Hervey had questioned Sam Kirwan’s judgement once before; tired though he was, he would not do so a second time. ‘Very well. You did not say: have any died yet?’

‘No. Death generally occurs in about a week, say the Dutch. The disease only manifested itself four days ago.’

‘And a very strict quarantine of the chargers is being enforced?’

Sam glanced at Hervey from under raised eyebrows.

‘Very well. But you know, come to think of it, we may have a dozen of these saved, but meanwhile we run a terrible risk of contagion. I’ve half a mind it would be better to destroy the lot.’

Sam nodded. ‘I understand your concern perfectly. And I acknowledge I am keenly studying the science in all this, but the chargers are separated by a mile and more; and only I and my assistants travel between them. I do not see how there could be any contagion.’

Hervey was in truth only too pleased to be persuaded that there was no need for destroying the best part of a troop’s worth of horses. ‘Has Fearnley done anything about remounts, do you know?’

Remounts were the regimental officers’ business, not the veterinary surgeon’s, though a prudent buyer would take his opinion. Sam Kirwan had not waited to be asked, however. ‘I’ve made arrangements to go with him to a farm at Eerste River, about fifteen miles east. The Dutch say there’s a good breeder there. He sells to the Company in Madras.’

‘They’ll be tits, no doubt.’

‘But hardy, and good doers, and salted, so you might care to sit a little shorter in the saddle.’

Hervey shrugged. ‘If they’re up to weight then I’ve no very great concern for appearance. When do you go?’

‘Tomorrow.’

‘I may go myself, depending on duties at the castle. But Fearnley’s perfectly capable of choosing remounts – once he’s got over his dismay at not seeing blood. I would have Armstrong go with him too.’

They watched in silence for a while as one of the assistants went to work with a bleeding stick.

‘Two quarts only: enough to keep the antediluvians at the College content. And from the toe: least damage.’

Hervey looked sadly on the scene. He knew Sam Kirwan to be a man of genuine love for the horses in his care: Sam would never have wished such an event.

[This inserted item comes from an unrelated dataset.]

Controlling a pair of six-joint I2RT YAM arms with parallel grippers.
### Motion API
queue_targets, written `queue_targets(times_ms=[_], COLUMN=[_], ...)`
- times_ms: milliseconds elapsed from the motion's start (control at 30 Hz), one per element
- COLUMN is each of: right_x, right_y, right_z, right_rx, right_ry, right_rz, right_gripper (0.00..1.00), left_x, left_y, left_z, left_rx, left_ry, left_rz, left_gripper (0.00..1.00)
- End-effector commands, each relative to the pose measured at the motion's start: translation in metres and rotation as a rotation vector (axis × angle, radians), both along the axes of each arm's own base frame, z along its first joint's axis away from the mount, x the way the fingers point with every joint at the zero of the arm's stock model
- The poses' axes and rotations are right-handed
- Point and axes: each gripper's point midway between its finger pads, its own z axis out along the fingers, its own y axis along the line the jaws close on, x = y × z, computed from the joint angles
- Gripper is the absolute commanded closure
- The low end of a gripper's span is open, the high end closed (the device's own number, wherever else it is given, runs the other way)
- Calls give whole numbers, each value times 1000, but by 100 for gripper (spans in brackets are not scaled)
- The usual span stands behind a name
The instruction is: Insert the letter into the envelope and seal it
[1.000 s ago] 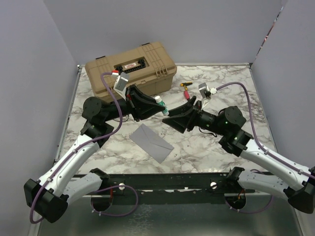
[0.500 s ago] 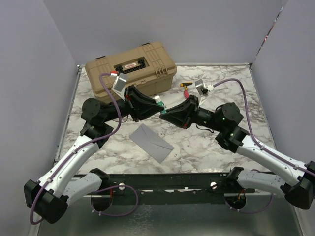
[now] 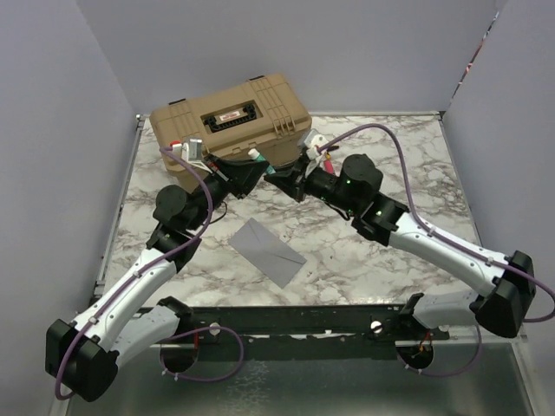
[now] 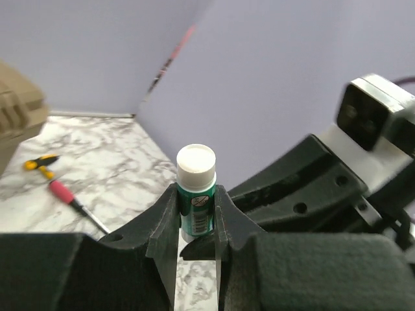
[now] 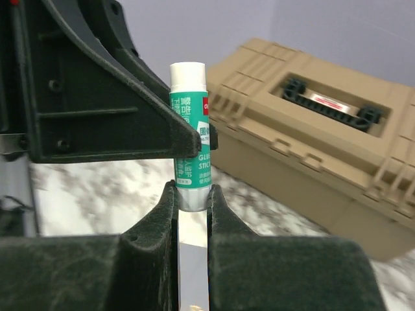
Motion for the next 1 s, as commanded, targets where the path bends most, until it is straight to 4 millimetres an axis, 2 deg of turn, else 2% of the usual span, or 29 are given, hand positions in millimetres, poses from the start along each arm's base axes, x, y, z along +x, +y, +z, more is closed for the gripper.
queue_targets(times_ms=[0,133,233,300,333,367,400,433,500,600,733,867,967], right_x=[75,95,97,92,86,79,71,62,45,19,-5,-37,-48], right_y=[-33,-37,-31,-23,-17,-9,-4,2,6,4,-9,-8,-6], right_z=[-13,-23,-35,-42,-45,-51,-52,-54,-58,-59,-60,-60,-57], right_rx=[-204,-313,-356,-340,-326,-313,-290,-277,-258,-210,-132,-103,-83], right_ry=[-232,-321,-333,-285,-244,-202,-165,-125,-44,33,137,186,200], right_rz=[-390,-597,-634,-596,-538,-471,-411,-349,-254,-139,-4,170,222], right_gripper=[99,99,99,99,99,90,73,63,51,47,46,46,46], left_x=[25,43,51,52,52,50,48,45,38,29,16,-2,-15], left_y=[20,41,49,48,44,39,34,28,18,13,6,-8,-15], left_z=[-14,-26,-36,-42,-44,-45,-44,-43,-43,-47,-50,-49,-44], left_rx=[-60,-126,-125,-107,-94,-70,-43,-16,48,153,262,312,306], left_ry=[86,174,226,242,243,232,214,195,156,116,53,-13,-54], left_rz=[181,322,384,384,370,344,313,284,218,174,93,-42,-123], left_gripper=[100,100,100,100,100,100,100,100,100,100,100,100,100])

But at least he had his science to compensate him. For the rest – even the roughest dragoon – it was a melancholy affair. No one of his troop had paraded with his own horse longer than a year, for they had brought none back with them from India; yet he had seen seasoned men cry at the destruction of a trooper not weeks in their charge. And, he was bound to concede, it made mockery of his petition to the Horse Guards that shipping troopers was good economy
and
sound practice, for now there would be both the expense of remounting
and
delay in the troop’s readiness for the field.

Hervey made his way back to the castle, but without the spring in his step with which he had left the rifle range. When he reached his quarters he found Johnson attending to the lees of their time at the frontier.

‘What’s up, sir?’

Hervey made no pretence about it. ‘Sixty-odd horses from the troop have got some wretched sickness that will destroy all but a dozen of them. And there’s nothing to be done.’

‘Porca Maria!

Hervey glowered at him. ‘You picked up a little Italian, then, in Stepney?’

Johnson shuffled uncomfortably.

‘Is there coffee?’

Johnson scuttled off, returning but a minute later with a tin mug. ‘Will this do for now, sir?’

Hervey nodded. There was doubtless good reason why they were using camp stores still.

‘Has there been any word from the lieutenant-governor? I’m dining with him this evening, and Lady Somervile.’

‘Who’s Lady Somervile?’ asked Johnson, forehead creased.

Hervey looked at him, shaking his head. ‘His wife!’

‘Ah never knew she were a Lady.’

Hervey’s eyes narrowed, uncertain whether Johnson was playing a game. ‘Of course she’s “Lady” now he’s “Sir”!’

Johnson’s brow remained furrowed. ‘You mean they made ‘er a “Lady” when they made ’im a “Sir”?’

Hervey shook his head again, disbelieving. ‘Johnson, how long have you moved in what is called good society? Don’t you yet know that the wife of a knight is always styled “Lady”?’